Search the data below for the string "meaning" and copy all lines where it shows up.

Records drawn from a dataset
++++++++

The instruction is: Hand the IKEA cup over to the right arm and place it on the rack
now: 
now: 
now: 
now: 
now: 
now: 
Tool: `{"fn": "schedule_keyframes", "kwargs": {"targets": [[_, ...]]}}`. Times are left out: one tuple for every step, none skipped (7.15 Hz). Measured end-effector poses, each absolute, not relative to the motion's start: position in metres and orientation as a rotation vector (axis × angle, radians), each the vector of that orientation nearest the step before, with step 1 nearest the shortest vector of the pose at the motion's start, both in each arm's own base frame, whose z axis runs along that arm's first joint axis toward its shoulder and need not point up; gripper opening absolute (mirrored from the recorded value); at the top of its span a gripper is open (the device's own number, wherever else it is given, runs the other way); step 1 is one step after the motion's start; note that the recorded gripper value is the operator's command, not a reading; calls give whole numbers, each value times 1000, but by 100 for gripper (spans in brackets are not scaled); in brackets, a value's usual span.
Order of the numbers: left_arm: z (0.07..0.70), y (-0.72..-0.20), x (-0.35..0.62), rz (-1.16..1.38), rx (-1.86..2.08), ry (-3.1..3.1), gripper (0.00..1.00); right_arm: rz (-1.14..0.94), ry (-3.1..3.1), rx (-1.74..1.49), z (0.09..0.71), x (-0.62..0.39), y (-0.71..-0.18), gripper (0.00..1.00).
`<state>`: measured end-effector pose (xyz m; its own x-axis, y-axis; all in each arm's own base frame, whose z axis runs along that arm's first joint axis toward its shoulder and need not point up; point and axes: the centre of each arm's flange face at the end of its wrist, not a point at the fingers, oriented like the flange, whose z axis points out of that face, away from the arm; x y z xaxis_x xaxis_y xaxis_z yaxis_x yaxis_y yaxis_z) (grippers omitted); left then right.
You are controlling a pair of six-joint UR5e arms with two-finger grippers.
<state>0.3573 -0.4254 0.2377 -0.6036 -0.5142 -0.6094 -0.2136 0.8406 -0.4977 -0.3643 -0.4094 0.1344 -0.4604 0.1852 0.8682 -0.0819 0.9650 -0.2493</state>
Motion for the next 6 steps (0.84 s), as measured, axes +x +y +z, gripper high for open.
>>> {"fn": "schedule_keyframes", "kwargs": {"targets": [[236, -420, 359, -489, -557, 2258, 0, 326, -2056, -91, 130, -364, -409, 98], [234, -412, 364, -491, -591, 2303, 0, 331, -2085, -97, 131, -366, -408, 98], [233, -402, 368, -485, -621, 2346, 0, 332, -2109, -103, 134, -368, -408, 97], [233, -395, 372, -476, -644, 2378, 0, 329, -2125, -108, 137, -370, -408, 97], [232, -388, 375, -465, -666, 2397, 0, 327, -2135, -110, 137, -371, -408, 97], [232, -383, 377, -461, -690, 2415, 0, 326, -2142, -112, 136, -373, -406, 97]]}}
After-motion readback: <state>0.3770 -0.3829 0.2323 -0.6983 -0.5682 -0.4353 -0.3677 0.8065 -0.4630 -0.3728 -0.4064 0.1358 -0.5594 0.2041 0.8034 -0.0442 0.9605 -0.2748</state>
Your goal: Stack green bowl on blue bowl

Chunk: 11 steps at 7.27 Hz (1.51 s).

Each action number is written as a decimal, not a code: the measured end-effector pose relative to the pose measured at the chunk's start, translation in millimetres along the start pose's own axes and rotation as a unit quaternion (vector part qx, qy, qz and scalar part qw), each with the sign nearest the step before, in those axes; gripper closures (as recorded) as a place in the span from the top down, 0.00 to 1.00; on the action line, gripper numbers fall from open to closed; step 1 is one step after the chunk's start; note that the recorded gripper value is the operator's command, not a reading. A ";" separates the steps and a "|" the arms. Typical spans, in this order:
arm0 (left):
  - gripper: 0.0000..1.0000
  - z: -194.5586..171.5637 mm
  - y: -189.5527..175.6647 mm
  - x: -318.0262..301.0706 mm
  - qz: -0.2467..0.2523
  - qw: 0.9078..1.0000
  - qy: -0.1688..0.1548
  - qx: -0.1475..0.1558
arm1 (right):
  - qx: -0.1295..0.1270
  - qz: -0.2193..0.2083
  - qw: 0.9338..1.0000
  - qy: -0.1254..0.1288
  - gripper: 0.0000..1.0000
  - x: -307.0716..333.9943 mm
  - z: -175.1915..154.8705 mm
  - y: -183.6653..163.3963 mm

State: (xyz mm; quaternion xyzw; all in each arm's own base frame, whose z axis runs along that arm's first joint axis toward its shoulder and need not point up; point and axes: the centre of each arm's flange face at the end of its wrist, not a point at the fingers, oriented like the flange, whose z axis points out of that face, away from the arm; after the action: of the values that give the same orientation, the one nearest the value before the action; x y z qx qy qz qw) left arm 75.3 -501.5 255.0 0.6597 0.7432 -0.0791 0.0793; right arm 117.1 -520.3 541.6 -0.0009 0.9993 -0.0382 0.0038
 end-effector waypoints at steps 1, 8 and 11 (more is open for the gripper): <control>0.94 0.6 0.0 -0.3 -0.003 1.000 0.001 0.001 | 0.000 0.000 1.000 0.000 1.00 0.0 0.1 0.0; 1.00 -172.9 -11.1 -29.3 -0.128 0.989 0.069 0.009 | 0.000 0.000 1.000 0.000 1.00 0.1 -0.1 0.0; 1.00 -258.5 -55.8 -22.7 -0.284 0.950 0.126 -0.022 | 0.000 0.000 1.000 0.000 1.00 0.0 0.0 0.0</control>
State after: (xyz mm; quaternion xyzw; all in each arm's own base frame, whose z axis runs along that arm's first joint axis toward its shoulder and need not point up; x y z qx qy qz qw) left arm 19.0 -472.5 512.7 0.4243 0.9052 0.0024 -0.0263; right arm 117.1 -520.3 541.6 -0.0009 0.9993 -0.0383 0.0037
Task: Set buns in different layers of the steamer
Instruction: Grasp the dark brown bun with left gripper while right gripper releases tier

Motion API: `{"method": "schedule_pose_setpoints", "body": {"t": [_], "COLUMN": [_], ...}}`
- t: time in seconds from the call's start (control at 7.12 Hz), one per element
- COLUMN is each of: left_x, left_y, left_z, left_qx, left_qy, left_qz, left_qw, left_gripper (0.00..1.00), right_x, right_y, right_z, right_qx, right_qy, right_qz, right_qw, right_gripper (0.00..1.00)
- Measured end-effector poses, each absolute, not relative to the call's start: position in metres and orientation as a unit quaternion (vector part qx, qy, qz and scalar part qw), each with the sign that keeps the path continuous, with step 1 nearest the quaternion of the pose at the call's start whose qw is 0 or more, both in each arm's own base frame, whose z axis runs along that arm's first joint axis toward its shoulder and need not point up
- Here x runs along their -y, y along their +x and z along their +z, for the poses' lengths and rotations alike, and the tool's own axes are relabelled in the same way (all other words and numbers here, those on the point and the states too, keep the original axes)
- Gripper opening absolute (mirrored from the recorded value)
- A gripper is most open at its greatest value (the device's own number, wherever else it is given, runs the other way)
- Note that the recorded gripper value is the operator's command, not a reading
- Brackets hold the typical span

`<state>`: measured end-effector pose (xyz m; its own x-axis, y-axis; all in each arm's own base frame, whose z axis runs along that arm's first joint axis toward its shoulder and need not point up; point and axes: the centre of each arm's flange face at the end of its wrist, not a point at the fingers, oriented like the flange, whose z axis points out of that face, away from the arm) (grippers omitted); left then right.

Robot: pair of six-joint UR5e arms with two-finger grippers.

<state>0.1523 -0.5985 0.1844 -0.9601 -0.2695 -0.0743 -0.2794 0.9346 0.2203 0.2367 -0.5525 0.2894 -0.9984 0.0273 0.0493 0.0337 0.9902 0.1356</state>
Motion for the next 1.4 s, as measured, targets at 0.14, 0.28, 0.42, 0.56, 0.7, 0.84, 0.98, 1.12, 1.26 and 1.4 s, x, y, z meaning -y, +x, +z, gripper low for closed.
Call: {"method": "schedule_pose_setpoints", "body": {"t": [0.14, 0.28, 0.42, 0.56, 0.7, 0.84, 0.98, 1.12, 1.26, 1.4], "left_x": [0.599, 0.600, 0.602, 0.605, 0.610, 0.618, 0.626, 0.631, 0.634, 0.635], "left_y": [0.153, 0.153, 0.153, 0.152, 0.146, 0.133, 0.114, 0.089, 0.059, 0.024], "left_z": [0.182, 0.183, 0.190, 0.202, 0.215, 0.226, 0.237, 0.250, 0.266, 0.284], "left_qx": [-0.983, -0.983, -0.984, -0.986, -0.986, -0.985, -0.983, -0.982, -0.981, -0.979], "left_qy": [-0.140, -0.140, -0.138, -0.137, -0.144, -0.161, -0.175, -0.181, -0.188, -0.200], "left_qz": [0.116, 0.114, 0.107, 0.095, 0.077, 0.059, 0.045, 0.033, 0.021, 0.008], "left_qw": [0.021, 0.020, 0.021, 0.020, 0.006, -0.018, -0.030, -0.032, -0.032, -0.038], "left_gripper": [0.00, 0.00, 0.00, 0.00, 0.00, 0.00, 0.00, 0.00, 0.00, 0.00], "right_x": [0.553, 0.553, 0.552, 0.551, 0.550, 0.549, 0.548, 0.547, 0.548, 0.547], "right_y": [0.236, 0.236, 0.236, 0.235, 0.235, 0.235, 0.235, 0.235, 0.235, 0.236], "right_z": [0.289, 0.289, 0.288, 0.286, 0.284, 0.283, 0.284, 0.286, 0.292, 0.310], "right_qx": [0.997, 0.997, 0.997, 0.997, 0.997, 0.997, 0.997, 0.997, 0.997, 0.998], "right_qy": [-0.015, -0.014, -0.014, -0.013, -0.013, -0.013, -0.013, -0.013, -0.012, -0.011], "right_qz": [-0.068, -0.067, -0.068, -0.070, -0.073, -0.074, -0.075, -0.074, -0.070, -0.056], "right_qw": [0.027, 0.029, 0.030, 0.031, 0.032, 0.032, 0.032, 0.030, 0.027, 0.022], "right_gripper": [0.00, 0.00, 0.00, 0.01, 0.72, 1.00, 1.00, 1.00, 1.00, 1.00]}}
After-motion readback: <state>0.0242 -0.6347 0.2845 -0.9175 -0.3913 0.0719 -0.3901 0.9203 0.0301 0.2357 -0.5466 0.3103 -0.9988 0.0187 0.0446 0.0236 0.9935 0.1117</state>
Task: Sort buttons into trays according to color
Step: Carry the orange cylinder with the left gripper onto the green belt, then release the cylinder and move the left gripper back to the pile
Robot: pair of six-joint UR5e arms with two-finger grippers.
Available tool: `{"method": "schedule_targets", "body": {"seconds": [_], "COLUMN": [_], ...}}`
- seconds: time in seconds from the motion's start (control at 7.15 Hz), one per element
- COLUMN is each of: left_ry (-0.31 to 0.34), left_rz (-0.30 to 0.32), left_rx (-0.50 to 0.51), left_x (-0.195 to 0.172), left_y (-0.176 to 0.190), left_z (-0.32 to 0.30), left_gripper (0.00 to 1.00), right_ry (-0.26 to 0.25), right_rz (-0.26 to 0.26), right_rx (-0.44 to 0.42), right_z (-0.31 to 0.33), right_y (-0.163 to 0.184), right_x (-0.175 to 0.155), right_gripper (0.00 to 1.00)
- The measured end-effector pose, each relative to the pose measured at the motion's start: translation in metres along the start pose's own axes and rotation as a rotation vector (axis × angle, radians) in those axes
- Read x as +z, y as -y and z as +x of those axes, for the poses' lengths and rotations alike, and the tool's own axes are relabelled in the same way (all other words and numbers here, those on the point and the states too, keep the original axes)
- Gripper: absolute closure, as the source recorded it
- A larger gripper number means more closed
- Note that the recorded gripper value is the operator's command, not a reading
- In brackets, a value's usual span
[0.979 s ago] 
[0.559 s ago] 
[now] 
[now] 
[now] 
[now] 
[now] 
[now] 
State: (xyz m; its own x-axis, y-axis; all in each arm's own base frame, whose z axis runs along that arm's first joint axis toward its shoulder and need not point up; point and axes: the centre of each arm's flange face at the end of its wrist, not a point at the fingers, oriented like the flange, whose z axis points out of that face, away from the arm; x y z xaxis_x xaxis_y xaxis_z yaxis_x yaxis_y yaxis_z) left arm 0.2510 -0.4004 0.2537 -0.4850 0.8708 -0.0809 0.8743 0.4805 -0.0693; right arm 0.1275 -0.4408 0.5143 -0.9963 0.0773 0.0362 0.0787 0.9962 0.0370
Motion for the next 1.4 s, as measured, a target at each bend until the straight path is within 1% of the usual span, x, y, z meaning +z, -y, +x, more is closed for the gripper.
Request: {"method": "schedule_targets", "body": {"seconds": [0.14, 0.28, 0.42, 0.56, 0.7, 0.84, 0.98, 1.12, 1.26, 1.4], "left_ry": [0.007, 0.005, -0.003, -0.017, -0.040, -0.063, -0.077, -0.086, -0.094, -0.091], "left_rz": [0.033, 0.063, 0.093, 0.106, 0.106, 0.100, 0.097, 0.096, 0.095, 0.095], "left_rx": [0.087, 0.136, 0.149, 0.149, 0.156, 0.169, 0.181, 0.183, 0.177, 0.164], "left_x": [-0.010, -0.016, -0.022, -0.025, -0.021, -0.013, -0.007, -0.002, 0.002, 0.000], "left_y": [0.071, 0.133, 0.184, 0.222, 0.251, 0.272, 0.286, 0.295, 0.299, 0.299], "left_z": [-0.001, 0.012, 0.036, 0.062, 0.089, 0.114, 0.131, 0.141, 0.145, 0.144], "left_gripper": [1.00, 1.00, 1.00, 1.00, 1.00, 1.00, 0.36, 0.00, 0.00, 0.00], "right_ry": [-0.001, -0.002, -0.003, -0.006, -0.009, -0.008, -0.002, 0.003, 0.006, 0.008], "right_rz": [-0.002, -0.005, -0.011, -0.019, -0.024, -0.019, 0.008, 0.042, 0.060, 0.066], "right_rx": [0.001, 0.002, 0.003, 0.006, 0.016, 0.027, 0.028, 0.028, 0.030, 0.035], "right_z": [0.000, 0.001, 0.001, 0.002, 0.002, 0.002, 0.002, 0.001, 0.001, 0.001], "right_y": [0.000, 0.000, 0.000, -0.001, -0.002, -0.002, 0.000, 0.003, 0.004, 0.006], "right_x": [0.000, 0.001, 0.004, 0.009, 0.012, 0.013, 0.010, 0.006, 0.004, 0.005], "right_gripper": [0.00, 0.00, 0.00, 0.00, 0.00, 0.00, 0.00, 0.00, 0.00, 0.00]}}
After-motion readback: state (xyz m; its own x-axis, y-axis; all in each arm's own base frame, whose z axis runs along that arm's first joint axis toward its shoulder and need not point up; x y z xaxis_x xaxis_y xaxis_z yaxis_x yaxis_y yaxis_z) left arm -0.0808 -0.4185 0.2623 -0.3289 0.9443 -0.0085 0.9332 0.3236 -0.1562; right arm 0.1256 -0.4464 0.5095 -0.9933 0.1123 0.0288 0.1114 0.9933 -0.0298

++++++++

# Result below:
Motion for the next 1.4 s, as measured, targets at 0.14, 0.28, 0.42, 0.56, 0.7, 0.84, 0.98, 1.12, 1.26 and 1.4 s, x, y, z meaning -y, +x, +z, gripper low for closed.
Motion for the next 1.4 s, as measured, a target at each bend until the straight path is within 1% of the usual span, x, y, z meaning +z, -y, +x, more is closed for the gripper.

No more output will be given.